→ **Assignment**: Without omitting anything, retype the data that follows.

Dataset items
========================================

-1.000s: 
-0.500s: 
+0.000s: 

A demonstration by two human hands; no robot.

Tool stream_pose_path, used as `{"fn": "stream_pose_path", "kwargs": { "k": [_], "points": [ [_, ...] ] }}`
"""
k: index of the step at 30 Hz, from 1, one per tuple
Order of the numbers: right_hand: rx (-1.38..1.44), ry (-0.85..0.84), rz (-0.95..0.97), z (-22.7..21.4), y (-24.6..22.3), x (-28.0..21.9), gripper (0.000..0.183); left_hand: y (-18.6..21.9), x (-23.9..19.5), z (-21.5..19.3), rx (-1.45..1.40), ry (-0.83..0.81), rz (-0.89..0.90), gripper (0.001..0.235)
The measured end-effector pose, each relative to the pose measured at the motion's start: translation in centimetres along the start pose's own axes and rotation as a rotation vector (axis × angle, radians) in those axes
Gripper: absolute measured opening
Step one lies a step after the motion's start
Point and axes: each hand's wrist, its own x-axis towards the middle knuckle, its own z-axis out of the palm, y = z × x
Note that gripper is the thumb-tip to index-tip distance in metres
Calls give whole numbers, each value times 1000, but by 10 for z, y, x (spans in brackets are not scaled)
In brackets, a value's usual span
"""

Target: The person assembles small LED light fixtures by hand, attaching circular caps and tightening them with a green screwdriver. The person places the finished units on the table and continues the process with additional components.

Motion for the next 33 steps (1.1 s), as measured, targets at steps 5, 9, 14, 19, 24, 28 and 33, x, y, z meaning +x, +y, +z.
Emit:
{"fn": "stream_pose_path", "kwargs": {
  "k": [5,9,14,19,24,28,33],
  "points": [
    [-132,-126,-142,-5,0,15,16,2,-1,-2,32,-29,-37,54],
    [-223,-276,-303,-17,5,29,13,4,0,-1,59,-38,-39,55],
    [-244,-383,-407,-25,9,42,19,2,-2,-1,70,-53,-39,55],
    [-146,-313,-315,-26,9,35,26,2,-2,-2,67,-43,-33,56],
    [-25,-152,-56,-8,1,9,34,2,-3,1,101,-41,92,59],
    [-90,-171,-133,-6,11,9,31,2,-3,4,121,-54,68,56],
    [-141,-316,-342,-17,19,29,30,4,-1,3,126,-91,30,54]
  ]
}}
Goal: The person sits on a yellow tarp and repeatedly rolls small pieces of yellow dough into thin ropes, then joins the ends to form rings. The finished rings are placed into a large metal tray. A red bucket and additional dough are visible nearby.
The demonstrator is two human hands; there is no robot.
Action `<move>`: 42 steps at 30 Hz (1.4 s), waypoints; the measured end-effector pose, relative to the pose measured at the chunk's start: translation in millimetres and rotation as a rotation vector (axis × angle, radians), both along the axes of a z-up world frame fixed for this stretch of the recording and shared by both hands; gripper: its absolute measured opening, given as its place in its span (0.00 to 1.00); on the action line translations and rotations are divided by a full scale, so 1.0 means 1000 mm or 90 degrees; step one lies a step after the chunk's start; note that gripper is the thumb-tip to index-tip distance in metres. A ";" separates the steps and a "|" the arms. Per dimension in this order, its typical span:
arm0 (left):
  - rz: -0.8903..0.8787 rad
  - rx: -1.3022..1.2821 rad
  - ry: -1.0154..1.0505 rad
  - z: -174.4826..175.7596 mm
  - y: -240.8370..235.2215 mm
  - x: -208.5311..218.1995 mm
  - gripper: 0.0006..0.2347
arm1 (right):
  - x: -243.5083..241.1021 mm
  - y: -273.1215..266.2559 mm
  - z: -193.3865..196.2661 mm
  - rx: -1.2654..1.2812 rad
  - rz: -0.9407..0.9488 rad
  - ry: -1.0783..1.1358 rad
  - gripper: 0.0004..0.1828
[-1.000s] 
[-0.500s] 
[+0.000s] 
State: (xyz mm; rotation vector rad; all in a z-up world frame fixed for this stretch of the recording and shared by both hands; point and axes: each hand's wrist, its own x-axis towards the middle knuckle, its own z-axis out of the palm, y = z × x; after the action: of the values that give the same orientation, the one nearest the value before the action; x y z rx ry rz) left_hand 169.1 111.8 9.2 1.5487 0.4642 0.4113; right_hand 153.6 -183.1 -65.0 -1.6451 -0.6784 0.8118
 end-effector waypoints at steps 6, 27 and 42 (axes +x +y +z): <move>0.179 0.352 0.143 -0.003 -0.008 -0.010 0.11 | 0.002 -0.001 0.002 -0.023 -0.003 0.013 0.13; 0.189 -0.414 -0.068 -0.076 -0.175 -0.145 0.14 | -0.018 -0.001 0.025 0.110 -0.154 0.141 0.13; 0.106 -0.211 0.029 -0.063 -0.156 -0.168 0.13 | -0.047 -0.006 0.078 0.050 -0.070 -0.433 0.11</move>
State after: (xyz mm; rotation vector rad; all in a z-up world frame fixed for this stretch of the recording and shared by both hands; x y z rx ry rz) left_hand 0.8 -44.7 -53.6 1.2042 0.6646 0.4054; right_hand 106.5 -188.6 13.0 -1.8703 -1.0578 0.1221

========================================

→ **Exercise result**:
-1.000s: 
-0.500s: 
+0.000s: 

A demonstration by two human hands; no robot.

Tool stream_pose_path, used as `{"fn": "stream_pose_path", "kwargs": { "k": [_], "points": [ [_, ...] ] }}`
"""
k: index of the step at 30 Hz, from 1, one per tuple
Order of the numbers: right_hand: rx (-1.38..1.44), ry (-0.85..0.84), rz (-0.95..0.97), z (-22.7..21.4), y (-24.6..22.3), x (-28.0..21.9), gripper (0.000..0.183); left_hand: y (-18.6..21.9), x (-23.9..19.5), z (-21.5..19.3), rx (-1.45..1.40), ry (-0.83..0.81), rz (-0.89..0.90), gripper (0.001..0.235)
The measured end-effector pose, each relative to the pose measured at the motion's start: translation in centimetres along the start pose's own axes and rotation as a rotation vector (axis × angle, radians) in those axes
Gripper: absolute measured opening
Step one lies a step after the motion's start
Point and axes: each hand's wrist, its own x-axis towards the middle knuckle, its own z-axis out of the palm, y = z × x
Note that gripper is the thumb-tip to index-tip distance in metres
Calls give whole numbers, each value times 1000, but by 10 for z, y, x (spans in brackets are not scaled)
In brackets, a value's usual span
"""

Target: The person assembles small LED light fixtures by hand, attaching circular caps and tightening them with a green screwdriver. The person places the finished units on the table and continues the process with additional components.

Motion for the next 33 steps (1.1 s), as measured, targets at steps 5, 9, 14, 19, 24, 28 and 33, x, y, z meaning +x, +y, +z.
Emit:
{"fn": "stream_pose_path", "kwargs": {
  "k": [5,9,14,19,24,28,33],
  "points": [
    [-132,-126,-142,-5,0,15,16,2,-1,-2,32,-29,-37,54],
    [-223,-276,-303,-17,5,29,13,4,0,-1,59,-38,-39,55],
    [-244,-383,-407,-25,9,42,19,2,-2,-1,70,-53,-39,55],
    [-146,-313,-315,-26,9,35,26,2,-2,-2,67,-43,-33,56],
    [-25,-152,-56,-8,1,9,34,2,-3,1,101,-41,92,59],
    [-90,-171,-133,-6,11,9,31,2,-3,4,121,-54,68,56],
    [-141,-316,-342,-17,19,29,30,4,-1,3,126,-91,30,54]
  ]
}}
Goal: The person sits on a yellow tarp and repeatedly rolls small pieces of yellow dough into thin ropes, then joins the ends to form rings. The finished rings are placed into a large metal tray. A red bucket and additional dough are visible nearby.
The demonstrator is two human hands; there is no robot.
Action `<move>`: 42 steps at 30 Hz (1.4 s), waypoints; the measured end-effector pose, relative to the pose measured at the chunk's start: translation in millimetres and rotation as a rotation vector (axis × angle, radians), both along the axes of a z-up world frame fixed for this stretch of the recording and shared by both hands; gripper: its absolute measured opening, given as its place in its span (0.00 to 1.00); on the action line translations and rotations are divided by a full scale, so 1.0 means 1000 mm or 90 degrees; step one lies a step after the chunk's start; note that gripper is the thumb-tip to index-tip distance in metres. A ";" separates the steps and a "|" the arms. Per dimension in this order, its typical span:
arm0 (left):
  - rz: -0.8903..0.8787 rad
  - rx: -1.3022..1.2821 rad
  - ry: -1.0154..1.0505 rad
  - z: -174.4826..175.7596 mm
  - y: -240.8370..235.2215 mm
  - x: -208.5311..218.1995 mm
  - gripper: 0.0006..0.2347
arm1 (right):
  - x: -243.5083..241.1021 mm
  - y: -273.1215..266.2559 mm
  - z: -193.3865..196.2661 mm
  - rx: -1.2654..1.2812 rad
  - rz: -0.9407..0.9488 rad
  - ry: -1.0783..1.1358 rad
  - gripper: 0.0004..0.1828
[-1.000s] 
[-0.500s] 
[+0.000s] 
State: (xyz mm; rotation vector rad; all in a z-up world frame fixed for this stretch of the recording and shared by both hands; point and axes: each hand's wrist, its own x-axis towards the middle knuckle, its own z-axis out of the palm, y = z × x; after the action: of the values that give the same orientation, the one nearest the value before the action; x y z rx ry rz) left_hand 169.1 111.8 9.2 1.5487 0.4642 0.4113; right_hand 153.6 -183.1 -65.0 -1.6451 -0.6784 0.8118
 end-effector waypoints at steps 6, 27 and 42 (axes +x +y +z): <move>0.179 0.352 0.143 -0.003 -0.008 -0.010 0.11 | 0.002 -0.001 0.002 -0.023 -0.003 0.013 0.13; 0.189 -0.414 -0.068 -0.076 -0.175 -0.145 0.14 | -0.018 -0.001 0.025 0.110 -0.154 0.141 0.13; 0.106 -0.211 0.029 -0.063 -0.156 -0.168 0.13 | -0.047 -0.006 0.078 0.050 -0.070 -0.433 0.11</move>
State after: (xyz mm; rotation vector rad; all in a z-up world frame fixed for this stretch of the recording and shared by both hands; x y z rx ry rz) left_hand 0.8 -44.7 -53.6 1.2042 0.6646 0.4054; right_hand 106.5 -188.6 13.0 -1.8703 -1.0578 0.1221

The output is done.